When you cannot wait out a TTL, do explicit removal on write. In cache-aside, the code that updates the database also evicts the key (Remove / RemoveAsync) so the next read repopulates from fresh data. This is simple and correct on a single node -- and it has a nasty multi-instance gotcha. Calling Remove on the local IMemoryCache of the node that handled the write clears only that node's copy; every other instance keeps serving the stale value until its own TTL lapses. To invalidate across instances you need a tier they all share -- a distributed cache -- or a fan-out signal such as a Redis pub/sub message that tells each node to drop the key, or HybridCache, whose tagging handles cross-node invalidation for you.

await _hybrid.RemoveByTagAsync("product", ct);

For invalidating a whole class of entries at once, two tools stand out. Cache-key versioning bakes a version number into the key (product:v3:{id}); bump the version and every old key is instantly orphaned and falls out by TTL, with no enumeration and no race -- ideal after a schema or serialization change. And HybridCache's RemoveByTagAsync does group invalidation directly: tag related entries when you create them, then drop the whole group in one call when the underlying data changes.

Response Caching vs Output Caching

These two sound alike and solve different problems. HTTP response caching is about cache-control headers -- you set Cache-Control, Expires, and friends on the response, and you are asking clients and downstream proxies (browsers, CDNs, reverse proxies) to honor them. You do not store anything server-side; you delegate caching to infrastructure you do not fully control, and a misconfigured client simply ignores you.

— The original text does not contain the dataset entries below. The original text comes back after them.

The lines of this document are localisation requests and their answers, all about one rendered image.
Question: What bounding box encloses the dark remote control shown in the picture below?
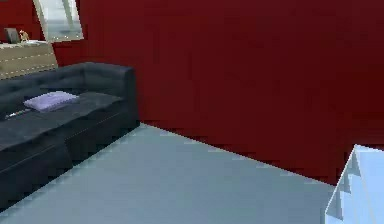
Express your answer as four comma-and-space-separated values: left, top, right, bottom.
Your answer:
4, 109, 32, 120

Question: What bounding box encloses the dark grey sofa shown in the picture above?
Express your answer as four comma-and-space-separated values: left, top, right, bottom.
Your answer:
0, 61, 141, 212

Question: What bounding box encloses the grey picture frame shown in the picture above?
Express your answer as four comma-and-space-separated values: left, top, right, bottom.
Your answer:
3, 27, 21, 44

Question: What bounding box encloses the pale blue table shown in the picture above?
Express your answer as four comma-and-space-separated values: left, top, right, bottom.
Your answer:
321, 143, 384, 224

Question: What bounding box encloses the lavender pillow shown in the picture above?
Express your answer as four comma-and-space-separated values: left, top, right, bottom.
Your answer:
23, 91, 80, 113

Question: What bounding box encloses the tan wooden dresser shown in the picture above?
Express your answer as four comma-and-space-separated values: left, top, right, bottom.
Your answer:
0, 40, 60, 81

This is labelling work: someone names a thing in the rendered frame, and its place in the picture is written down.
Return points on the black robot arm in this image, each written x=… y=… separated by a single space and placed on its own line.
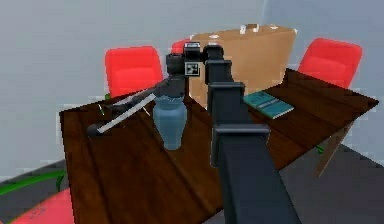
x=240 y=133

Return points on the blue ceramic vase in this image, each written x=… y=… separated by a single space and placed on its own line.
x=170 y=121

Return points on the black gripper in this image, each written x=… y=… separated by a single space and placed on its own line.
x=175 y=71

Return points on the dark brown wooden table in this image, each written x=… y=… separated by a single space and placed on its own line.
x=140 y=166

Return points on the red chair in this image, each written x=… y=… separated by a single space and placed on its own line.
x=133 y=70
x=330 y=61
x=46 y=208
x=180 y=46

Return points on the teal book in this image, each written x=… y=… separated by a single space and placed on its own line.
x=267 y=104

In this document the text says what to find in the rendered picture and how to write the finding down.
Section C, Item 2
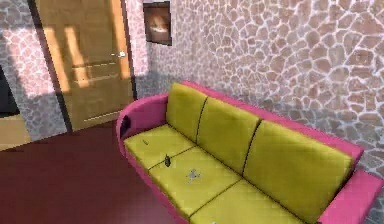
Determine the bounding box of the pink sofa with yellow cushions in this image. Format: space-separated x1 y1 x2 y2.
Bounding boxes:
115 80 384 224

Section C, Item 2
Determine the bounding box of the wooden room door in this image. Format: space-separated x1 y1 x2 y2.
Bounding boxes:
27 0 138 133

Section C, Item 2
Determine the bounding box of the light wooden cabinet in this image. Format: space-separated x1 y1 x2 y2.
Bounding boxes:
0 113 33 152

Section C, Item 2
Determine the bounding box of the grey key ring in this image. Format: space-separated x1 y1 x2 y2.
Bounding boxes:
186 168 202 185

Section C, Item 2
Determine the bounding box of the dark framed wall picture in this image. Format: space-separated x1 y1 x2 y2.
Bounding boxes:
142 0 173 47

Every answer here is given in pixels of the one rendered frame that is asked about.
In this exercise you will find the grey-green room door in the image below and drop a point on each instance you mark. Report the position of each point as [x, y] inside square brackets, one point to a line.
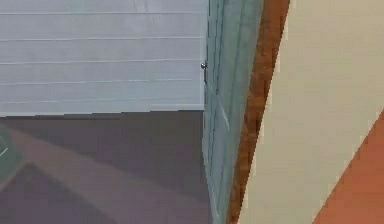
[230, 100]

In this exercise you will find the brown wooden door frame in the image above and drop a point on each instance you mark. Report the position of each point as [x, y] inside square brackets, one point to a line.
[258, 100]

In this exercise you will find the silver round door knob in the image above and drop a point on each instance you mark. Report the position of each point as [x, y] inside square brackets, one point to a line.
[203, 65]

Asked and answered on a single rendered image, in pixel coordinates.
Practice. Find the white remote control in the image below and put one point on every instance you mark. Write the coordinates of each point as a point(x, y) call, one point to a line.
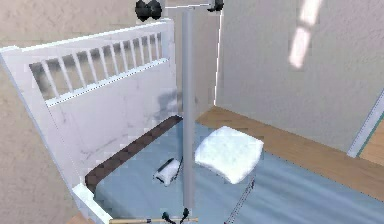
point(166, 171)

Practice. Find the white bed with blue mattress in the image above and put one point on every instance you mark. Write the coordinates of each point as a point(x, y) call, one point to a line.
point(116, 110)

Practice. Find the white pillow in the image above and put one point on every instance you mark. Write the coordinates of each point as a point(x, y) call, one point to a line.
point(228, 153)

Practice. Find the thin dark stick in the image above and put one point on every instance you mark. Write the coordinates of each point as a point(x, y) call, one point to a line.
point(242, 199)

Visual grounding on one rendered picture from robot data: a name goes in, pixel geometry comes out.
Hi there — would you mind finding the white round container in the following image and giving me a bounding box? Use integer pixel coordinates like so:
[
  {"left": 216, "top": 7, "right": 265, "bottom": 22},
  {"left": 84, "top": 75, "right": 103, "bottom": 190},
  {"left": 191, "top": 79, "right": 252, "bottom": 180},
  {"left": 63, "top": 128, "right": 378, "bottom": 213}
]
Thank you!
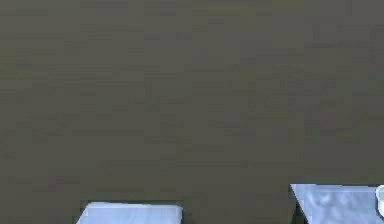
[{"left": 375, "top": 185, "right": 384, "bottom": 220}]

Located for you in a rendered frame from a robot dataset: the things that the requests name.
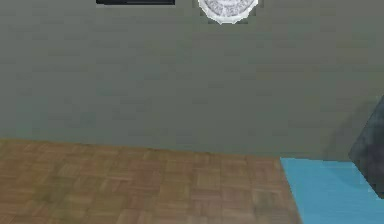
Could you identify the dark grey armchair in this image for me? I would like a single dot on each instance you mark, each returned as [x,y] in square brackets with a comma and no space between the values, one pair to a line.
[371,153]

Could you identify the round white wall clock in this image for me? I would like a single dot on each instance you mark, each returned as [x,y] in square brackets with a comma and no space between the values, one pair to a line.
[227,10]

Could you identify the light blue floor cloth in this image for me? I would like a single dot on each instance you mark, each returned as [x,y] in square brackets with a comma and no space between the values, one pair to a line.
[330,193]

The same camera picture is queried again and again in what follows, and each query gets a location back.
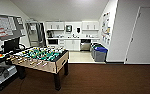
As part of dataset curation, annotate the black monitor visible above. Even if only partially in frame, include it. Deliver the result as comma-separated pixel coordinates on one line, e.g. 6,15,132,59
3,37,21,54

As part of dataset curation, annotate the black built-in microwave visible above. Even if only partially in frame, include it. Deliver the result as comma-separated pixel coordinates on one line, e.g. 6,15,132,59
47,38,59,46

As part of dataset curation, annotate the grey bulletin board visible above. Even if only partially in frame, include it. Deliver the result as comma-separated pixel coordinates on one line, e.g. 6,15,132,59
0,13,27,42

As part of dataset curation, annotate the white calendar sheet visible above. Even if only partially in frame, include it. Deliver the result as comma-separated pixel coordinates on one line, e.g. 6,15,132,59
0,16,9,38

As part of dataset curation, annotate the white drawer base cabinet narrow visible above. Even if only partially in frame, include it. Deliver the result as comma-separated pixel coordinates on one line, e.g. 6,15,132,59
90,38,101,45

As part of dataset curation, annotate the grey bin blue lid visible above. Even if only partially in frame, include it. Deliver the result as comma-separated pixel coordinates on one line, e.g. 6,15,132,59
92,45,109,63

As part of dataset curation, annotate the stainless steel refrigerator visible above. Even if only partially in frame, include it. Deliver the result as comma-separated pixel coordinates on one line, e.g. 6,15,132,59
25,20,48,48

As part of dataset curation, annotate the white paper notice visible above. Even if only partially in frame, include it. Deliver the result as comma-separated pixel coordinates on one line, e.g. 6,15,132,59
16,17,24,25
7,17,16,32
20,29,26,36

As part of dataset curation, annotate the white wall cabinet with bottle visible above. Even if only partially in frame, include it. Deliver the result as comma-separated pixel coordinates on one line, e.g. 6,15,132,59
45,21,66,31

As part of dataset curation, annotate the white double door base cabinet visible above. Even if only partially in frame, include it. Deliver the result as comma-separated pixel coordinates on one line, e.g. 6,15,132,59
64,39,81,52

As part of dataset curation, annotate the grey bin green lid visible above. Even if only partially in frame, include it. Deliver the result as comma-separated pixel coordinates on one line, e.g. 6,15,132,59
89,43,104,54

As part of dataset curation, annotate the white drawer base cabinet wide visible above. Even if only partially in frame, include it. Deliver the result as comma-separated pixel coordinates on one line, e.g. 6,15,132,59
46,38,66,52

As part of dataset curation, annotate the white paper sheet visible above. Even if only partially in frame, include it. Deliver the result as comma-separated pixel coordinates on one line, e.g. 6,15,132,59
29,25,37,32

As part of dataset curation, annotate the stainless steel dishwasher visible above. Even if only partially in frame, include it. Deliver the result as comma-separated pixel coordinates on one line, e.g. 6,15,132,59
79,39,92,52

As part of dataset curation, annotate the white door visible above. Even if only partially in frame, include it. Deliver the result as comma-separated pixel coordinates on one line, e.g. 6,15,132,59
125,6,150,65

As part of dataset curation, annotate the large wall poster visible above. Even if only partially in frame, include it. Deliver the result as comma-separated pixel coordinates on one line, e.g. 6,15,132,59
101,12,111,45

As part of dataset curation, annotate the black coffee machine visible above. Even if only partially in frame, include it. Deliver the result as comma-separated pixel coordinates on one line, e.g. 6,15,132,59
46,30,55,38

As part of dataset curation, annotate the foosball gaming table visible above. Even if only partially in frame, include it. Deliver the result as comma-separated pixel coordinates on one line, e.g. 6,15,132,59
5,45,71,92

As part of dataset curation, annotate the black wheeled cart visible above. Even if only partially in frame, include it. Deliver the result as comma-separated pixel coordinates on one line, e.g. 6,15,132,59
0,49,21,92

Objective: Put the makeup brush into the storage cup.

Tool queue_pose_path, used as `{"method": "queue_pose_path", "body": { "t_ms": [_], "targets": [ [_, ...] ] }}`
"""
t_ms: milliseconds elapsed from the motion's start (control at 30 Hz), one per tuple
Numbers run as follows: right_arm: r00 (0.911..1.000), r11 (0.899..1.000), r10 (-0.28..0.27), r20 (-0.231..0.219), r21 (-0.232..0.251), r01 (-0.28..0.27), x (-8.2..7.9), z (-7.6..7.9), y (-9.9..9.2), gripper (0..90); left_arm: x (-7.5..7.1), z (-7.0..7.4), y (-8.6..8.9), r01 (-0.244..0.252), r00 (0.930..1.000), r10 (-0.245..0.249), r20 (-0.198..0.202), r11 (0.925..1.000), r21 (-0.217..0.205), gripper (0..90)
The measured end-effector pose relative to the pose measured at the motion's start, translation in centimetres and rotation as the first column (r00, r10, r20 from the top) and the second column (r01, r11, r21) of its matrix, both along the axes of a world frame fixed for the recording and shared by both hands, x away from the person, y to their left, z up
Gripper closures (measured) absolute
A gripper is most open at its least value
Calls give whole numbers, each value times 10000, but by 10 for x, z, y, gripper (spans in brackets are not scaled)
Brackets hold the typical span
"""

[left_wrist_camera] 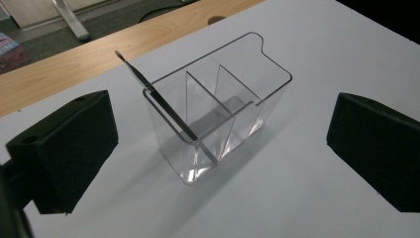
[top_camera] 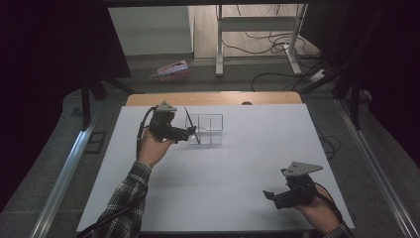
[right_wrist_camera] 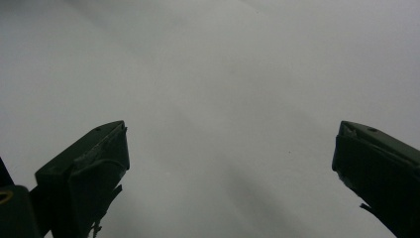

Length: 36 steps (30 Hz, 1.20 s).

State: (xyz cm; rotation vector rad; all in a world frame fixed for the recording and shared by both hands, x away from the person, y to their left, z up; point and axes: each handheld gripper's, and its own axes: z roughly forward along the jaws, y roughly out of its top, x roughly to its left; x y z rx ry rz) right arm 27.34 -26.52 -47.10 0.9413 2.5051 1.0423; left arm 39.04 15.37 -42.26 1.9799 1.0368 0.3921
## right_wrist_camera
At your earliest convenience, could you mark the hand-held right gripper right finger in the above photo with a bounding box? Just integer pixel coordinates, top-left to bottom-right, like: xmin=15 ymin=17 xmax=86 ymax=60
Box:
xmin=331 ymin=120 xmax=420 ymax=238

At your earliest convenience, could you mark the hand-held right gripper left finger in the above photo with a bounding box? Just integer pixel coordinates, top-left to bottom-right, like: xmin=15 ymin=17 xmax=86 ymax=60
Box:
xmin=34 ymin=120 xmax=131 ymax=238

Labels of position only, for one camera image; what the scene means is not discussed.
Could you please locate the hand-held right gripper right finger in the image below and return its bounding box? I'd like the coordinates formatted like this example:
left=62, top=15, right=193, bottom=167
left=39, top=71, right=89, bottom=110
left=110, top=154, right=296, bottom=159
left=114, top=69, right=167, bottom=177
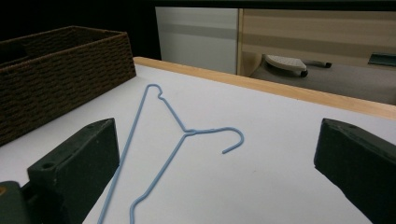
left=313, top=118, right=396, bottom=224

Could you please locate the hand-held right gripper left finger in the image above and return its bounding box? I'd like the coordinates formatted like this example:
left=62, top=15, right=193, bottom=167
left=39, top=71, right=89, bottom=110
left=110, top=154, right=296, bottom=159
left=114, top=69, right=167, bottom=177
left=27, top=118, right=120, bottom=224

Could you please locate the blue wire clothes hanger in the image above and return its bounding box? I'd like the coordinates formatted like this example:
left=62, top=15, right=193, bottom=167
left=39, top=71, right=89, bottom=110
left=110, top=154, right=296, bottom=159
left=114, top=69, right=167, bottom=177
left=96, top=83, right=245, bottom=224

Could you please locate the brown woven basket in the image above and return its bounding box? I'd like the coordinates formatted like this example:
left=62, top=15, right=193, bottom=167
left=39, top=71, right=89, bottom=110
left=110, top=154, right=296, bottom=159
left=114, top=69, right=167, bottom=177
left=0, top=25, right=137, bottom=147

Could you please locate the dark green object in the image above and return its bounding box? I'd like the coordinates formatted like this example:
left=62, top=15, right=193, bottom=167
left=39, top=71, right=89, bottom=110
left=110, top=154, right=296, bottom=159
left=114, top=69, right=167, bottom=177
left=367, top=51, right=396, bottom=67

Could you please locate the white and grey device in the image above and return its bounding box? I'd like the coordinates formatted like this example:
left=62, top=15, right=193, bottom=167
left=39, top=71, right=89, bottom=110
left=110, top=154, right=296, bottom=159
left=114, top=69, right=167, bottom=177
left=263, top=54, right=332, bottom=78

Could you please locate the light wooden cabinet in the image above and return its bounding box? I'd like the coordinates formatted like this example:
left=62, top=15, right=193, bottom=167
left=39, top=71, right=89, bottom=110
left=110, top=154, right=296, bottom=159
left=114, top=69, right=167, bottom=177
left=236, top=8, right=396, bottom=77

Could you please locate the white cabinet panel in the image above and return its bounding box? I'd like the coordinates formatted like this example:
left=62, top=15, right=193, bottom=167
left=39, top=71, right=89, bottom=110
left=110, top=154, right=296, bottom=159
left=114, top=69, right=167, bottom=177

ASP.NET Core output caching is server-side and under your control. You register it and opt endpoints in, and the server stores the rendered response and serves it directly on the next matching request without re-running the handler. It is the modern recommendation for caching whole endpoint responses, because you decide exactly what is cached, for how long, and how it varies.

builder.Services.AddOutputCache();
app.UseOutputCache();

app.MapGet("/products", GetAllProducts)
   .CacheOutput(p => p.Expire(TimeSpan.FromSeconds(30)));

Sharp Edges

The recurring failures cluster predictably. An unbounded IMemoryCache keyed on user-controlled values grows until the process is OOM-killed -- set a SizeLimit and a per-entry Size, always. Caching only positive results lets a stream of requests for a missing key sail past the cache and hammer the database every time, so cache the "not found" too, briefly, to absorb negative lookups. In a distributed cache the serialization is yours to pay for and yours to break: a deploy that changes a type's shape can leave old JSON in Redis that no longer deserializes, so version your payloads or your keys. Local invalidation does not cross instances -- removing from one node's IMemoryCache leaves every other node stale until its TTL, so reach for a shared tier, pub/sub, or HybridCache tags when correctness demands it. Hot keys stampede the moment they expire unless you coalesce, which is reason enough to default to HybridCache on .NET 9. And above all, decide your consistency budget before you cache anything -- how stale is too stale for this data? -- because every cache trades freshness for speed, and a cache you cannot reason about is just a bug with good latency.